Delia le contó cómo un niño se lo había entregado en medio de un tumulto y cómo había ido descartando posibilidades. Lejos de mirarla con incredulidad, parecía intrigado por la situación.

—Se lo entrego, si le gusta.

Carlos le dijo que se lo quedara, que no les servía, que lo disfrutara porque había pocos. La observó atento, no como se estudia un fósil. La invitó a conocer las salas, Delia aceptó. Escuchaba absorta sus explicaciones. En un momento se encontró observando también a Carlos, no como se estudia un mineral. Se pasó la punta de su lengua por los labios. A las dos de la tarde dejó el museo, se subió al auto y comenzó a planear los próximos millones de años. Estacionó en la cochera, fue hasta la baulera y tomó una de las valijas más pequeñas.

—Señora, ¿se va de viaje?

—No, Lili, me voy. Y por favor, no me digas más señora. Sentate. Me voy al hotel familiar que está acá a tres cuadras. El que tiene los canteros con aloe vera en la vereda, ¿lo ubicás? En unos días pienso que ya habré alquilado algo y te voy a avisar. No te voy a dejar en banda. Mientras tanto quedate acá. Te van a necesitar. Voy a pedir el pase a la Secretaría de Espacios Verdes. Voy a ganar menos, pero quiero estar tranquila. Dales esta carta. No tengo más ganas de hablar.

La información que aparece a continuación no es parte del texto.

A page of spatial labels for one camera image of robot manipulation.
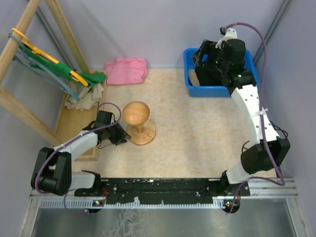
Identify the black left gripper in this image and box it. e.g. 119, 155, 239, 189
106, 120, 131, 146

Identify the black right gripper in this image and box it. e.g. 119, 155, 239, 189
191, 40, 228, 74

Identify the black cap with gold embroidery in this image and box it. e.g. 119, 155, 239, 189
195, 59, 225, 86

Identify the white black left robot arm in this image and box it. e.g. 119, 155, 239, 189
31, 111, 131, 196

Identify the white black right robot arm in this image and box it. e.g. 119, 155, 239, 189
192, 39, 290, 196

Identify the wooden hat stand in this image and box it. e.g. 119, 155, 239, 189
122, 101, 156, 146

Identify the beige cap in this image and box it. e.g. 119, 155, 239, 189
188, 69, 200, 86

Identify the blue plastic bin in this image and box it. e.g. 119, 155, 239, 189
183, 48, 260, 98

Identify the wooden tray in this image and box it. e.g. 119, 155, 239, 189
55, 69, 107, 162

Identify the beige crumpled cloth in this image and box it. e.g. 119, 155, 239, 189
64, 81, 104, 111

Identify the green cloth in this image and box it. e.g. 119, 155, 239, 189
19, 40, 107, 87

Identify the pink cloth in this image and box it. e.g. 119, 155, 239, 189
105, 57, 148, 85

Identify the yellow hanger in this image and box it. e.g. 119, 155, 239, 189
12, 28, 91, 87

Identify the blue-grey hanger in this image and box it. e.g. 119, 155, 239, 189
8, 33, 80, 101

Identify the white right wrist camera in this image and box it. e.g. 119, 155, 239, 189
215, 27, 237, 48

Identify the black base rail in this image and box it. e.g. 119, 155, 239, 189
75, 178, 250, 212

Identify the black coiled cable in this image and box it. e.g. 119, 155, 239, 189
241, 120, 289, 154

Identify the wooden rack frame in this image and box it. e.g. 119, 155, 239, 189
0, 0, 92, 149

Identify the aluminium frame rail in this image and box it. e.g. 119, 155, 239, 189
30, 179, 298, 210

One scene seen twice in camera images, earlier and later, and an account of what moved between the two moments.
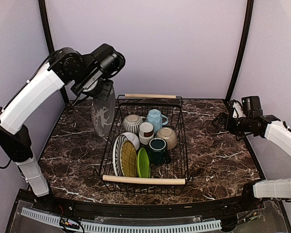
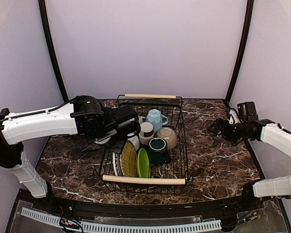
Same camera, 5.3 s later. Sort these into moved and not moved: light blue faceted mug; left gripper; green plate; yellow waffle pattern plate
Moved: left gripper
Not moved: yellow waffle pattern plate; green plate; light blue faceted mug
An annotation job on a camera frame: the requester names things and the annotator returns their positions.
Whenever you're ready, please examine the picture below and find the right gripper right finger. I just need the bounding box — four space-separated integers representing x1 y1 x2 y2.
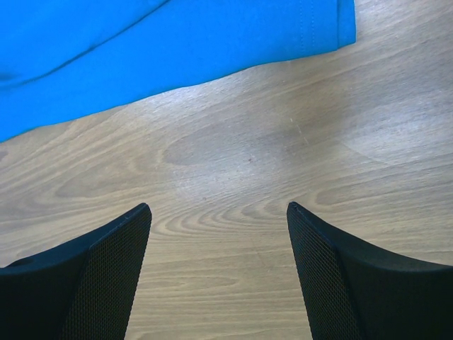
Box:
287 202 452 339

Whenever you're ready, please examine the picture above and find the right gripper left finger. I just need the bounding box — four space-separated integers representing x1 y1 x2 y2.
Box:
1 203 151 339

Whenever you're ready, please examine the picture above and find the blue t shirt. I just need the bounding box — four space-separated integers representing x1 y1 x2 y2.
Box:
1 0 356 141

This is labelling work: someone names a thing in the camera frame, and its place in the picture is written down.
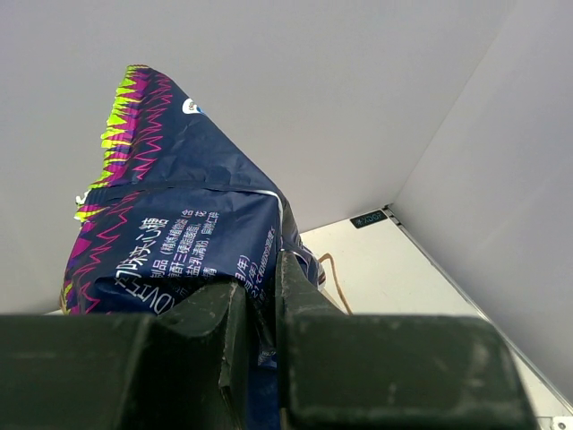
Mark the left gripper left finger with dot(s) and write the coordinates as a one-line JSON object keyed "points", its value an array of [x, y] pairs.
{"points": [[185, 369]]}

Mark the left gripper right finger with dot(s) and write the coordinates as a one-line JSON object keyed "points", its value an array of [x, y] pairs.
{"points": [[389, 371]]}

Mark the dark blue snack bag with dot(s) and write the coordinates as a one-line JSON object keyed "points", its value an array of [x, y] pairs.
{"points": [[179, 205]]}

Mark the right black table label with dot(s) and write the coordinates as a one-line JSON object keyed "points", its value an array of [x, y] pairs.
{"points": [[368, 219]]}

Le entregó un sobre lleno de servilletas arrugadas. Lili comenzó a llorar. Se abrazaron por un rato. Delia colocó algo de ropa, varios libros, algunas fotos, cepillo de dientes, peine, un perfume, un mate y el termo chico en la valija. Puso a Manitas en su jaula y la vertebra en la cartera. Saludó al portero sin mirarlo y caminó las tres cuadras hasta el desvencijado hotel. La recibió una mujer de voz cascada y de figura voluminosa que parecía disfrutar estar sin sostén.

—¿Aceptan gatos?

—Si, gatos sí, perros no. ¿Cuánto tiempo piensa quedarse?

—Una semana, calculo.

—Es por adelantado.

Delia no encontraba la billetera, estaba en el fondo de su cartera. Sacó el hueso y lo apoyó en el mostrador. Finalmente logró sacar el dinero y se lo entregó a la mujer que ya no la miraba; en cambio, apuntaba hacia la vértebra con su dedo índice.

—Disculpe, pero no quiero huesos en esta casa.

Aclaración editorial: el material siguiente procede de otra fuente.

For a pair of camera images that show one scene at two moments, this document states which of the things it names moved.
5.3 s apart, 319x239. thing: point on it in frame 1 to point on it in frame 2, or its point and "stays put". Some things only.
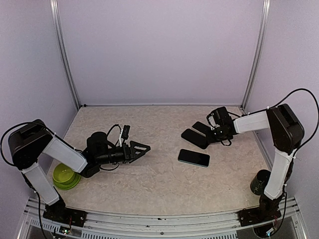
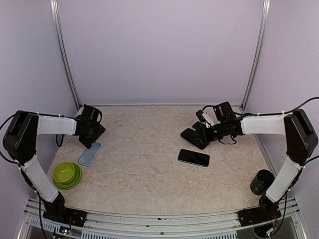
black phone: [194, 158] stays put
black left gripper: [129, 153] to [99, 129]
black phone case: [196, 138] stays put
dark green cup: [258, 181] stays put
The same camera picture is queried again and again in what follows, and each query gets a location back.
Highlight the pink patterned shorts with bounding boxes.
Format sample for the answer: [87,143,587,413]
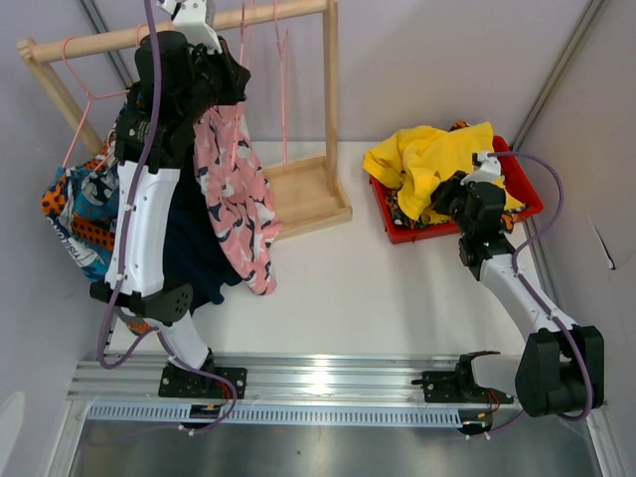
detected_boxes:
[194,104,282,295]

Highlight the red plastic bin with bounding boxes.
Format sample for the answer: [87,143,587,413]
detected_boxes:
[365,134,544,245]

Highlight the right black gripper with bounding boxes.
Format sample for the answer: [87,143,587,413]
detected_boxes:
[428,171,476,238]

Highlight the orange black camouflage shorts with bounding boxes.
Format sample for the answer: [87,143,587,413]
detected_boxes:
[385,118,528,235]

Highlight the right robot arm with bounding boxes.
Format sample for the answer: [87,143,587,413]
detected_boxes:
[432,171,605,420]

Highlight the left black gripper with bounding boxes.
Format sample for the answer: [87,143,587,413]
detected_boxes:
[180,36,250,123]

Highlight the blue orange patterned shorts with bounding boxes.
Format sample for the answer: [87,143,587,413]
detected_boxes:
[39,113,150,338]

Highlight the pink hanger far left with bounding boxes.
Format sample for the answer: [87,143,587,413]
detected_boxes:
[60,35,131,168]

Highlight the navy blue shorts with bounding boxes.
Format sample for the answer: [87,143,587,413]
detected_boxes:
[116,86,244,317]

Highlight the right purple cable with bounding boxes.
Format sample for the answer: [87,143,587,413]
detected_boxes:
[461,151,595,441]

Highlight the pink hanger of yellow shorts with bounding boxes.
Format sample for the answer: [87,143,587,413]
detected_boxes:
[231,0,249,167]

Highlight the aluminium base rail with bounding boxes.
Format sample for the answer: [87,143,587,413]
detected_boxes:
[67,354,521,430]

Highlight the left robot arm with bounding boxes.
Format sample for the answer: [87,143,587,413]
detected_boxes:
[89,31,250,398]

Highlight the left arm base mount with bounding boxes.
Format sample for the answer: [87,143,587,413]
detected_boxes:
[158,364,247,399]

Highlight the pink hanger of camouflage shorts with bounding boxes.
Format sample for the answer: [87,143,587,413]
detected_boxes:
[273,1,289,166]

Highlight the yellow shorts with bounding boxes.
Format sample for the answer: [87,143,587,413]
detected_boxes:
[363,122,494,226]

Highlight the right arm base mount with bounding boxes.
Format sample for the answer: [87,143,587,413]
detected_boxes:
[410,351,514,404]

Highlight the wooden clothes rack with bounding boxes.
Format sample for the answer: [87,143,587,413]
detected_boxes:
[17,1,353,239]

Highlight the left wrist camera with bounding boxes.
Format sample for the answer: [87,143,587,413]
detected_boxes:
[156,0,222,54]

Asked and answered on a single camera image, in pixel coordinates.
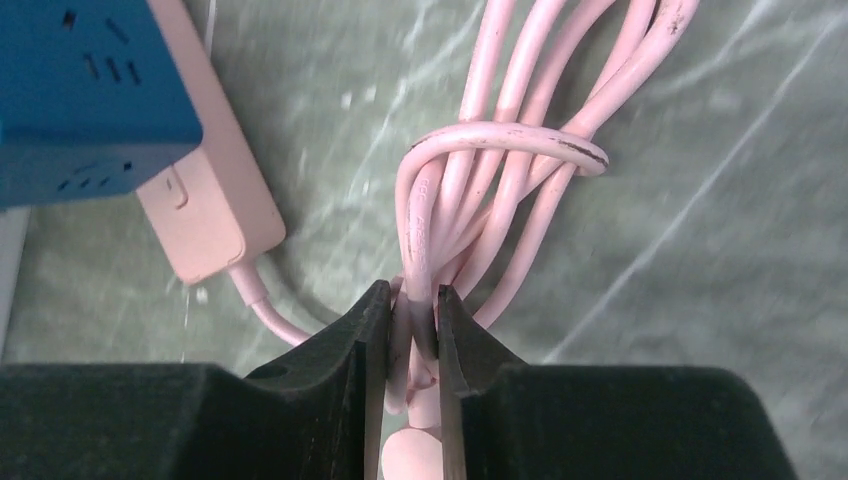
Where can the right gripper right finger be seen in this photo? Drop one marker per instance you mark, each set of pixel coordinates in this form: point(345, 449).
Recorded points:
point(503, 418)

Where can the pink power strip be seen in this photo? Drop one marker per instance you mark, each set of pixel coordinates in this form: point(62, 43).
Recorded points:
point(212, 210)

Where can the blue cube socket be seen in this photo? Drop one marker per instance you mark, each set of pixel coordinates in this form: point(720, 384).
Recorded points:
point(92, 103)

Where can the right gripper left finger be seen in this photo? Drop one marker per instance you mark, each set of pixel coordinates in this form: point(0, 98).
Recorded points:
point(313, 413)

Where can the white power strip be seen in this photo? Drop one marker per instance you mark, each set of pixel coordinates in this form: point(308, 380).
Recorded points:
point(14, 224)

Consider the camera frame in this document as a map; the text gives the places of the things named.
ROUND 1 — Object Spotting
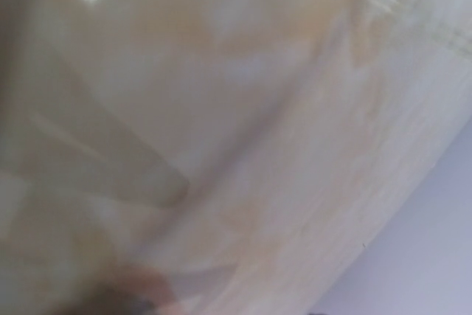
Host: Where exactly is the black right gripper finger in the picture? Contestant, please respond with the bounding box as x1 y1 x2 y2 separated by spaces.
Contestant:
80 268 173 314

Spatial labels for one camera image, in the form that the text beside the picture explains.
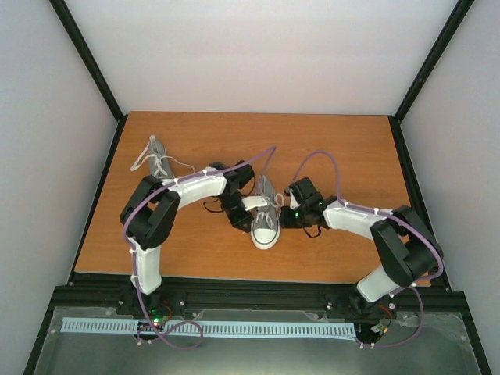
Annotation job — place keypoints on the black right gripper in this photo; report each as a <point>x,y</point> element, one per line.
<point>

Delia se aterrorizó. Tenía que quedarse, no había vuelta atrás. Rápido, rápido.

—No es un hueso, es un fósil – aseguró con los billetes todavía en la mano.

—Ah, está bien — dijo la conserje, aliviada, apoyando sus tetas en el mostrador cerca de la vértebra— no hay problema con los fósiles. Pero huesos, no. Una nunca sabe lo que puede pasar con los huesos.